Maduro is just "buying time," agreed Benigno Alarcon of Venezuela's Andres Bello Catholic University.
He warned it was unlikely the opposition would win many concessions at the negotiating table.
"I find it improbable that after doing everything possible to avoid a referendum, (the government) would agree now to hold early elections," he told AFP.
US State Department Spokesman John Kirby said Wednesday the United States is committed to the success of dialogue in Venezuela.
"We are completely dedicated to see this dialogue succeed so that as a result of it real meaningful change in the daily life of Venezuelans across the country can be seen," he said.
'Attempt to divide'
Even Torrealba, the MUD secretary general, acknowledged the risk of sitting down to talks with the enemy.

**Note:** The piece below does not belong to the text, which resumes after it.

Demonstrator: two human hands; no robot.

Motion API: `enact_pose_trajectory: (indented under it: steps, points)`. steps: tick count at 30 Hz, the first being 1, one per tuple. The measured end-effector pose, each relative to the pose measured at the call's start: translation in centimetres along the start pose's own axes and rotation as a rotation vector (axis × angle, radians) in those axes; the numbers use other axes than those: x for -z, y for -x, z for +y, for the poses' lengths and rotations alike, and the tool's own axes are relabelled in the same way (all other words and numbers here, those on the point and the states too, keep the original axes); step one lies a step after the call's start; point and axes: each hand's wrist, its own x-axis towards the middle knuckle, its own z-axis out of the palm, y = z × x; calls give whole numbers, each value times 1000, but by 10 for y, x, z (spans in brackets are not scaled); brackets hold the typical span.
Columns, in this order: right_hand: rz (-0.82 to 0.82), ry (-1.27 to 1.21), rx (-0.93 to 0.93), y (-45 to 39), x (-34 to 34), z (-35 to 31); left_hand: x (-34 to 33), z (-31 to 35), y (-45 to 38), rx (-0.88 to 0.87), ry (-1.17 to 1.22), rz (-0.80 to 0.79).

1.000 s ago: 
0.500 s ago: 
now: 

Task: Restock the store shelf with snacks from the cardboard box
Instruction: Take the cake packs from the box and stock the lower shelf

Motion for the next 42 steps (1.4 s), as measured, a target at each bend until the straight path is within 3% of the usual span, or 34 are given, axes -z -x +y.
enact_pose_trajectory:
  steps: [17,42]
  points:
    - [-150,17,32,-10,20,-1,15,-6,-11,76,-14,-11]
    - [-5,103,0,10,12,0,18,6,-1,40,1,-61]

After Maduro attacked one MUD member, the hardline opposition party Popular Will, as a "terrorist group" for refusing to join the talks, Torrealba accused the president of seeking to divide his enemies to undermine the negotiations.
"With his attack on Popular Will and his attempt to divide Venezuela's democrats, Maduro is stomping on the negotiations and mocking Pope Francis," Torrealba said.
Popular Will, one of the most hardline anti-Maduro parties, is leading a group of 16 MUD members boycotting talks with the government. Its founder, Leopoldo Lopez, is serving a 14-year prison sentence on charges of inciting unrest at anti-government protests that left 43 people dead in 2014.
Torrealba vowed the opposition would stick together.
"If you mess with one of us, you mess with all of us," he said.
Oil giant Venezuela has gone into economic tailspin as crude prices have plunged since mid-2014.
Maduro blames the crisis on a capitalist conspiracy. His opponents say it is the failure of 17 years of socialist rule under the mustachioed president and his mentor, late leftist firebrand Hugo Chavez.